O que antes era usadado como conselho ou frase de efeito, agora serve apenas para fazer graça entre os mais novos. Hoje, quem ri por último é retardado ou não entendeu a piada, mas há um tempo atrás, era quem ria melhor. O rei na terra de cego agora é só um caolho qualquer, nem tudo que reluz é lantejoula e a união faz açúcar e barras de ceral.

São outros os tempos e os ditos populares, mas isso não significa, necessariamente, uma coisa ruim. Vai ver que, há algumas décadas atrás, outra pessoa já tenha notado essas mudanças e se sentido antiquado. Fato é que nada disso pode e nem deve ser freado, pois, mudam-se os tempos, mudam se as vontades. O melhor agora, já que não podemos vencê-los, é nos juntarmos à eles.

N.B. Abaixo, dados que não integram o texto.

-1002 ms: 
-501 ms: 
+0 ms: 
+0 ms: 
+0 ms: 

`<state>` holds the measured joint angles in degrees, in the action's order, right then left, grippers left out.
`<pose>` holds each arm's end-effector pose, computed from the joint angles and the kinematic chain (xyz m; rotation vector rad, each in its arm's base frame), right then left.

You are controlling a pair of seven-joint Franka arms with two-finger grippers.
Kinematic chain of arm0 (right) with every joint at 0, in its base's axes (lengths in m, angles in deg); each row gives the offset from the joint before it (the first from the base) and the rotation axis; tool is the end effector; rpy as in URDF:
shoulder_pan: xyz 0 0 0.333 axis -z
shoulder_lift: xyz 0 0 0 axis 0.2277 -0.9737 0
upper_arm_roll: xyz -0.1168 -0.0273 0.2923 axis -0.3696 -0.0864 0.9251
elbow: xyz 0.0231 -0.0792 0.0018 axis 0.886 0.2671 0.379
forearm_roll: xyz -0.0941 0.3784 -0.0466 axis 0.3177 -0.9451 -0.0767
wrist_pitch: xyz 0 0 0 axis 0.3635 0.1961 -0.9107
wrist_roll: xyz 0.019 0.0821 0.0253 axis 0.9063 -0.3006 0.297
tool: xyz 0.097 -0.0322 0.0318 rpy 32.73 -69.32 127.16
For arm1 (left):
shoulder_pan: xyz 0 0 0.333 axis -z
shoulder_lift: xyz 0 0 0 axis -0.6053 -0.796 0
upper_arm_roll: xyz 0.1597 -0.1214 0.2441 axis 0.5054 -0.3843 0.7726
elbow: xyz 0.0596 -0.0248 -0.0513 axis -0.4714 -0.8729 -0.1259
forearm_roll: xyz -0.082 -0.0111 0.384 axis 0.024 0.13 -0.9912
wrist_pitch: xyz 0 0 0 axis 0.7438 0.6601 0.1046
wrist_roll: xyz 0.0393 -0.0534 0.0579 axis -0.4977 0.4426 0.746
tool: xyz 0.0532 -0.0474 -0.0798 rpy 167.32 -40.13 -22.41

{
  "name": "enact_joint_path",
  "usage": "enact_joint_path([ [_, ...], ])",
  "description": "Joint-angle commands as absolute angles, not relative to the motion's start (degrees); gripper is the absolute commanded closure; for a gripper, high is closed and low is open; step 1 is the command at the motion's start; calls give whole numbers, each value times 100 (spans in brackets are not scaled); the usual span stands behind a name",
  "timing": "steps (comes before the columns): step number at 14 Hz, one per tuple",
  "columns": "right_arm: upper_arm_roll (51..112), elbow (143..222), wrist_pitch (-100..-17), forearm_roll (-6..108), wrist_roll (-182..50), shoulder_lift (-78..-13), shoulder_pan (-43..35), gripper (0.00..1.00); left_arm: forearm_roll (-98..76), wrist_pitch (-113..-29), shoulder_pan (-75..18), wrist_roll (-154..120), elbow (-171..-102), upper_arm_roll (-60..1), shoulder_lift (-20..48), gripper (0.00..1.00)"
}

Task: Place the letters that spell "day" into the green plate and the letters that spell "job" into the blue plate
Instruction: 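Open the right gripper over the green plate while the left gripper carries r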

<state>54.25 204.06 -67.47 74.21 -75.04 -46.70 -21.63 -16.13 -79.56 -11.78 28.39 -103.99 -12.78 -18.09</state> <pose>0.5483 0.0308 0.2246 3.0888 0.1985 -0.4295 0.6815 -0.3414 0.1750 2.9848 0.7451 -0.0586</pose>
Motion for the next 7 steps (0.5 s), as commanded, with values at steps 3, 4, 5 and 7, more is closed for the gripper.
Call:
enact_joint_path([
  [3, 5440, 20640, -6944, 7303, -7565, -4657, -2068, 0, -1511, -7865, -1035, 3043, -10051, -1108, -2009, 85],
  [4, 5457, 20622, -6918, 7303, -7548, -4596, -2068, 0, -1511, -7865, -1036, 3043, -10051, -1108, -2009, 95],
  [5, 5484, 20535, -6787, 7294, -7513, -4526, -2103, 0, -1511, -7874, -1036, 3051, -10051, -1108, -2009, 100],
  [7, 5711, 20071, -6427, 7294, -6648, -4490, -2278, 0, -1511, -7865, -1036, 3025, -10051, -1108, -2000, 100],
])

*P.S.:Visitem o Xique Xique Blog e confiram o post que fiz lá e esqueci de avisar aqui.

quarta-feira, 14 de setembro de 2011

Divórcio

Foram quase quatro anos juntos. Dois de namoro, um de noivado e um último casados. Praticamente meia década de alegrias. O começo meio conturbado nunca impedira que o amor prosperasse. Entretanto, estavam ali agora tendo que passar por mais um dia de negociações. O que antes os unia agora os separava cada vez mais. Cada encontro era marcado por acusações e xingamentos. De diferente, apenas as roupas dos presentes. Ela querendo levar tudo, ele querendo que ela levasse o mínimo possível. Levaram o caso ao tribunal, que o juiz decidisse o que achasse melhor.

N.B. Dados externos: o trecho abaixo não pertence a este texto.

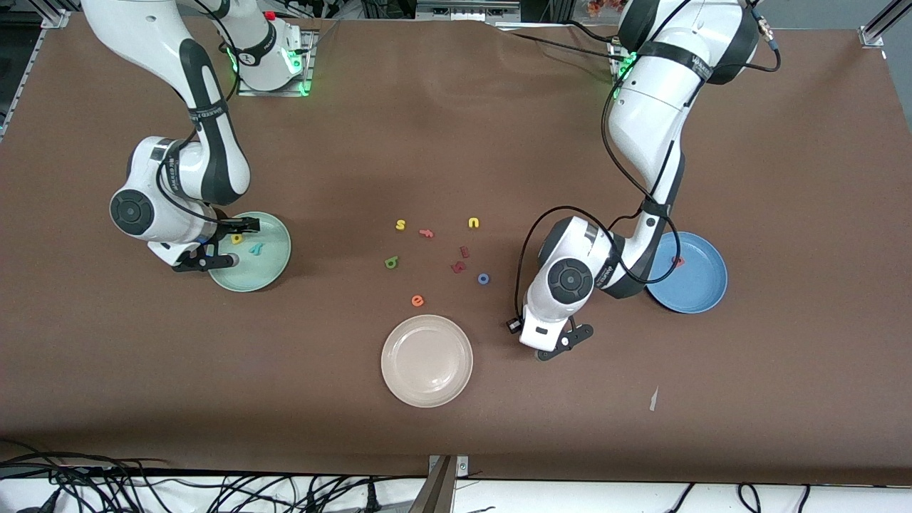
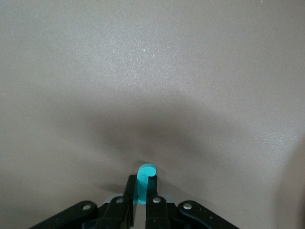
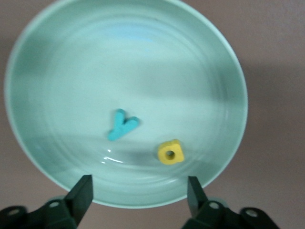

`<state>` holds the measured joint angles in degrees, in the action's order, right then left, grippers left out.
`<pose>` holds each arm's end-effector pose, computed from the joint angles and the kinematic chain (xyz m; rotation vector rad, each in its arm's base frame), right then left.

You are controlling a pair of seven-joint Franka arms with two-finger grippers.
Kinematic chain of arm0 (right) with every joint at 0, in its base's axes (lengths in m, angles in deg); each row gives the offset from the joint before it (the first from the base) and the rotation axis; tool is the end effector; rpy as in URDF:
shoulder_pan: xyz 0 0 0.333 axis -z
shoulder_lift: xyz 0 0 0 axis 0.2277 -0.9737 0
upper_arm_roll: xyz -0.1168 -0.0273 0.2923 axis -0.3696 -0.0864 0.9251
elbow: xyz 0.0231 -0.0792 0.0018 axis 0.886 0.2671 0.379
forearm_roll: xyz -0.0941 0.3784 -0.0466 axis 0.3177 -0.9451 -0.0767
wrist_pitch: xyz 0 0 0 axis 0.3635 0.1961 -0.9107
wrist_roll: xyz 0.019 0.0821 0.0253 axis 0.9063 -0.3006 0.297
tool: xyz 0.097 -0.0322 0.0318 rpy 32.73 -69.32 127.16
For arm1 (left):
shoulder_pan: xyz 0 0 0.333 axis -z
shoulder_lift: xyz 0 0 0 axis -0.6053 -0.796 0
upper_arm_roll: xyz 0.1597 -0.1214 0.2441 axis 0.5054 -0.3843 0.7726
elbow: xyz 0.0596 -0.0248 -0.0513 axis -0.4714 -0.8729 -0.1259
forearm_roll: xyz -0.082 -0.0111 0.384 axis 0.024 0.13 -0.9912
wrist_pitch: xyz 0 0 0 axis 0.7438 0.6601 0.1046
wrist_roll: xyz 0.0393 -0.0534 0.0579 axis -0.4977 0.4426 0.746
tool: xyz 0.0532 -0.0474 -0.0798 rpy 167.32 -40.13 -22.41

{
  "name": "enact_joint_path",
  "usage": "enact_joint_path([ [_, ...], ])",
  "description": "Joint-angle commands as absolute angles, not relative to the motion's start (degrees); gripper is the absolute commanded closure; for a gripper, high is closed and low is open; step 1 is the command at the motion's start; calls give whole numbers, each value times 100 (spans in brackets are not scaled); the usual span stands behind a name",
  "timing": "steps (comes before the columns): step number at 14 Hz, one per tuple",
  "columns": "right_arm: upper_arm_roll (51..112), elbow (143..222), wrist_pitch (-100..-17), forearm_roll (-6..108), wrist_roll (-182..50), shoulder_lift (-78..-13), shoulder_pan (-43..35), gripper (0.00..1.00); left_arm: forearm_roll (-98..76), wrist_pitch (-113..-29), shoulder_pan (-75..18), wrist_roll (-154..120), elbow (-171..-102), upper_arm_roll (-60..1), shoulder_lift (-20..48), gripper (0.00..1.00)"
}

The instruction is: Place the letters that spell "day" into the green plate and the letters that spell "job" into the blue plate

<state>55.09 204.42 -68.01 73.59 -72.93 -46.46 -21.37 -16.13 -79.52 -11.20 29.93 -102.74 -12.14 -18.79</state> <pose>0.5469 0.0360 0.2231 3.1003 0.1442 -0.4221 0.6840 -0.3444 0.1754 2.9782 0.7793 -0.0405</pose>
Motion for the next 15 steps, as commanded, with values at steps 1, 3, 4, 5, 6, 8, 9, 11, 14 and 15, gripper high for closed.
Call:
enact_joint_path([
  [1, 5834, 19885, -6356, 7303, -6181, -4507, -2374, 0, -1520, -7822, -1044, 3008, -10051, -1108, -1956, 100],
  [3, 6028, 19621, -6434, 7294, -5180, -4586, -2655, 0, -1572, -7533, -1132, 2964, -10068, -1108, -1711, 100],
  [4, 6063, 19498, -6504, 7285, -4626, -4613, -2813, 0, -1616, -7244, -1219, 2659, -10164, -1117, -1518, 100],
  [5, 6073, 19384, -6557, 7285, -4168, -4656, -2945, 1, -1608, -6989, -1272, 2273, -10426, -1117, -1273, 100],
  [6, 6073, 19261, -6618, 7268, -3738, -4770, -3103, 1, -1616, -6952, -1360, 2026, -10899, -1117, -914, 100],
  [8, 6073, 18962, -6933, 7259, -2527, -5156, -3533, 6, -1643, -6969, -1579, 1333, -11891, -1117, -150, 100],
  [9, 6073, 18830, -7170, 7259, -1824, -5375, -3744, 6, -1643, -7073, -1728, 972, -12506, -1117, 316, 100],
  [11, 6099, 18619, -7697, 7250, -759, -5797, -3991, 6, -1835, -7616, -2027, 347, -13867, -1117, 1186, 100],
  [14, 6335, 18154, -7946, 7259, 123, -6360, -4063, 6, -2108, -8259, -2423, -330, -15172, -1117, 1927, 100],
  [15, 6371, 18083, -7946, 7259, 291, -6449, -4063, 6, -2196, -8452, -2546, -515, -15488, -1126, 2086, 100],
])
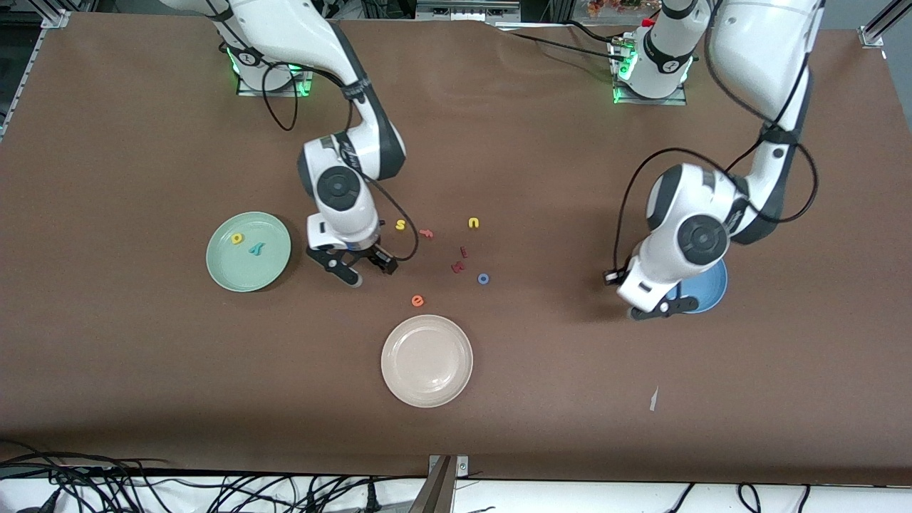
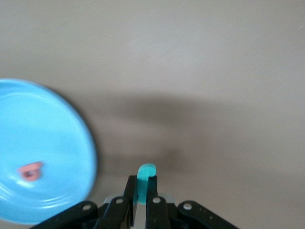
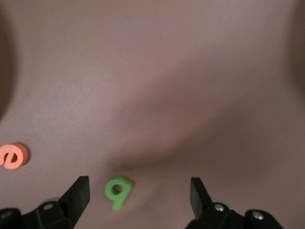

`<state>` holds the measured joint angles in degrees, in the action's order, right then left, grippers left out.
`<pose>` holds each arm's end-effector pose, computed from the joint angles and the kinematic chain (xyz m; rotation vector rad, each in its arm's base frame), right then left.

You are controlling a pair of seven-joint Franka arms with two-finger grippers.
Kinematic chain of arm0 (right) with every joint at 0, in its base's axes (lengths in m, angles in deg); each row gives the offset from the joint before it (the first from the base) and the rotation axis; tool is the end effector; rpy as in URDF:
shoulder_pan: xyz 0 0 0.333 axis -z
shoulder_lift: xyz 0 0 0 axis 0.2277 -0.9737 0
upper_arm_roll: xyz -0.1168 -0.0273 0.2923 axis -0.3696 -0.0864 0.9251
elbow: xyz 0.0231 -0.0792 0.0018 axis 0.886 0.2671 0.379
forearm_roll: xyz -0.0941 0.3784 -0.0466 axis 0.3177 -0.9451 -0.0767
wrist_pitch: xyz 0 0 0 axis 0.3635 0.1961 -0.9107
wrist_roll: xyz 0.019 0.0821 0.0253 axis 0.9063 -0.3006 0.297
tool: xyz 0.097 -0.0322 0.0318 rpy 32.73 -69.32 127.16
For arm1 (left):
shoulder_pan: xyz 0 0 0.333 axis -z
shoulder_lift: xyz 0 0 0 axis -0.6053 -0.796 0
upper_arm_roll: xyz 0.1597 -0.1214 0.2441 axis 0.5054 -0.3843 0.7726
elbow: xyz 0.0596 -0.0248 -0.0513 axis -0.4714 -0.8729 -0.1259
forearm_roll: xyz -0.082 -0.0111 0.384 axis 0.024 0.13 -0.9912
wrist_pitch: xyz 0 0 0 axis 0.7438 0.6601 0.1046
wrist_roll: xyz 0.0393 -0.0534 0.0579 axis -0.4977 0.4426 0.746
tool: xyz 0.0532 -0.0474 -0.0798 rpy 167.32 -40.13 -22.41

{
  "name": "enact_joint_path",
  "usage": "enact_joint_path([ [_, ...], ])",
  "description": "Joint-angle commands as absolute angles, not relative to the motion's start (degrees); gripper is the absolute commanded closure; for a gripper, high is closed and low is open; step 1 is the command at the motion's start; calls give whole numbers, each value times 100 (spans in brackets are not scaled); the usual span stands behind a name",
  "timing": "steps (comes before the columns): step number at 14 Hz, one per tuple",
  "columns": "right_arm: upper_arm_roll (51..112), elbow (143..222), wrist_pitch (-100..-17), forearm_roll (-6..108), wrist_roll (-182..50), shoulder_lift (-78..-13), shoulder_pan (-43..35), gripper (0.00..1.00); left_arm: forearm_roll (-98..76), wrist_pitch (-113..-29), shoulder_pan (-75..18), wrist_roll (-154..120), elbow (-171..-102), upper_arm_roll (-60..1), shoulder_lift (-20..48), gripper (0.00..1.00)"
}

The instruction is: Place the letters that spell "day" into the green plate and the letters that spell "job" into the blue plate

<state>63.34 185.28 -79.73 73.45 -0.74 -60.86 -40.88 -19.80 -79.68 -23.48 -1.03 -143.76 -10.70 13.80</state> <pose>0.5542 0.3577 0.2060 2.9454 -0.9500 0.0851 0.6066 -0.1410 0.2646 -3.0841 -0.2589 0.1811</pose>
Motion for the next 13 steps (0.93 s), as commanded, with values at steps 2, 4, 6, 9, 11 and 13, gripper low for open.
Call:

Muito do que ela pedia era de antes mesmo dele sequer pensar em encontrá-la. Um absurdo, ninguém em sã consciência deveria dar ouvidos ao que a louca falava. Que ficasse com todas as porcarias que haviam construído e criado juntos. Tudo sempre fora mais dela do que dele mesmo, apenas metia o dedo onde era autorizado, mesmo assim, ela sempre ia lá e fazia do jeito dela. Mas não, para ela isso ainda era pouco. Queria tudo. Para ela, o casamento acabara justamente pelas coisas que estavam lá desde antes dela chegar.

Tudo que ele havia conquistado depois fora por causa dela. Um ingrato, isso sim. Se não tivesse aparecido na vida dele, nada teria mudado. Portanto, eles podiam até ter entrado nessa juntos, mas o primeiro passo e a ideia eram dela. Além disso, por mais que fosse verdade que ele já tinha bastante coisa quando começaram, ele mesmo decidira dividir tudo com ela quando começaram a namorar. Ela não só tinha as senhas mais importantes como também um contrato assinado por ele e reconhecido em cartório. Para azar dele, o documento era autêntico. Não lembrara dele antes porque assinara da mesma forma que casara: sem pensar.

Twitter, Orkut, Facebook, Google+, Myspace e Msn. Todas as contas conjuntas e mais as que ele mantinha da época de solteiro seriam dela. Não imaginara que ela um dia pediria o divórcio e muito menos que levaria tudo. O mais doloroso foi ela não ter tido nem um pouco de piedade ou compaixão. Teria que recomeçar sua plantação no colheta feliz, pois, até os fakes, que ele usava para jogar escondido, ela decidiu levar.